IS-159

Clinical data
- Other names: IS159; Serotonin-O-carboxymethylglycyltyrosinamide; Serotonin-carboxylmethyleneoxy-L-tyrosylglycinamide; 2-(3-(2-aminoethyl)-1H-indol-5-yloxy)acetyl-L-tyrosyl-glycinamide
- Routes of administration: Intranasal, subcutaneous
- Drug class: Serotonin 5-HT_{1B} and 5-HT_{1D} receptor agonist; Triptan-like drug; Antimigraine agent
- ATC code: None;

Pharmacokinetic data
- Onset of action: 15–20 minutes (T_{max}Tooltip time to peak levels)
- Elimination half-life: 2–2.5 hours

Identifiers
- IUPAC name (2S)-2-[[2-[[3-(2-aminoethyl)-1H-indol-5-yl]oxy]acetyl]amino]-N-(2-amino-2-oxoethyl)-3-(4-hydroxyphenyl)propanamide;
- CAS Number: 133790-13-3;
- PubChem CID: 196859;
- ChemSpider: 170507;
- UNII: 7N2D7W2TCJ;
- CompTox Dashboard (EPA): DTXSID80928273 ;

Chemical and physical data
- Formula: C_{23}H_{27}N_{5}O_{5}
- Molar mass: 453.499 g·mol^{−1}
- 3D model (JSmol): Interactive image;
- SMILES C1=CC(=CC=C1C[C@@H](C(=O)NCC(=O)N)NC(=O)COC2=CC3=C(C=C2)NC=C3CCN)O;
- InChI InChI=1S/C23H27N5O5/c24-8-7-15-11-26-19-6-5-17(10-18(15)19)33-13-22(31)28-20(23(32)27-12-21(25)30)9-14-1-3-16(29)4-2-14/h1-6,10-11,20,26,29H,7-9,12-13,24H2,(H2,25,30)(H,27,32)(H,28,31)/t20-/m0/s1; Key:PBRWGFLPYQYNGI-FQEVSTJZSA-N;

= IS-159 =

IS-159, also known as serotonin-O-carboxymethylglycyltyrosinamide, is a triptan-like serotonin 5-HT_{1B} and 5-HT_{1D} receptor agonist which was under development for the treatment of migraine but was never marketed. It is taken intranasally or subcutaneously.

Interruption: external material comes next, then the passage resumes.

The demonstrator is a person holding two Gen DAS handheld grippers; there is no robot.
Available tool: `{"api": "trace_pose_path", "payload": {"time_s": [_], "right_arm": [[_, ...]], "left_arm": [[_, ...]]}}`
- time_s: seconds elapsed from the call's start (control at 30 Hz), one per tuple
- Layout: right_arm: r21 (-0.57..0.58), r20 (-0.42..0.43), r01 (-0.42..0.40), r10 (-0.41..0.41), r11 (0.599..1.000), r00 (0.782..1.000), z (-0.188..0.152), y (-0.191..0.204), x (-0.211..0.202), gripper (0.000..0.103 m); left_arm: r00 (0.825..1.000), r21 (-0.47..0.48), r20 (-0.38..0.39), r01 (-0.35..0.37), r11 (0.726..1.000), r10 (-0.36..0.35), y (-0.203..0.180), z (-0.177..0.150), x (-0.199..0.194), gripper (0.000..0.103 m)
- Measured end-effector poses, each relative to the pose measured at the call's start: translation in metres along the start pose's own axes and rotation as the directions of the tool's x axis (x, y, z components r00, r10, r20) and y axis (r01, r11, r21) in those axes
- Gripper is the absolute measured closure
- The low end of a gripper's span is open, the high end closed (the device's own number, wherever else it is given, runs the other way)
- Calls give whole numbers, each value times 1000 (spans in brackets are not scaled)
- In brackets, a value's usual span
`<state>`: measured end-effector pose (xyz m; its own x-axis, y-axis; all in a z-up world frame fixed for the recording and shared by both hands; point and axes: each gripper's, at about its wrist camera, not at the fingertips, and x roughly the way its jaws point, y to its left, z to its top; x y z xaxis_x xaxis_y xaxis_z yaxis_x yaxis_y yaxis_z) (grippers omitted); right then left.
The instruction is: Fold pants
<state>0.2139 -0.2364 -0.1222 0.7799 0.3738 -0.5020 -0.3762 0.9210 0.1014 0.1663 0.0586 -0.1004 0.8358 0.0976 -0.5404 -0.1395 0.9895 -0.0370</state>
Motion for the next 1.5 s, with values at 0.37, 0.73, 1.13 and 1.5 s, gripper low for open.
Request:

The drug is a small serotonin-containing peptide and is described as being peripherally selective. It acts as a selective and potent serotonin 5-HT_{1B} and 5-HT_{1D} receptor agonist (K_{i} = 3.2 nM and 1.6 nM, respectively). IS-159 has more than 300-fold lower affinity for the serotonin 5-HT_{1A} receptor (K_{i} = 1,000) and is inactive at the serotonin 5-HT_{1E} and 5-HT_{1F} receptors (K_{i} = >10,000 nM). The drug's pharmacokinetics in humans have been studied.

IS-159 was originated by Immunotech in France and was under development by Immunotech and The Medicines Company in the 1990s and early 2000s, but development was discontinued in 2003. The drug reached phase 2 clinical trials prior to the discontinuation of its development.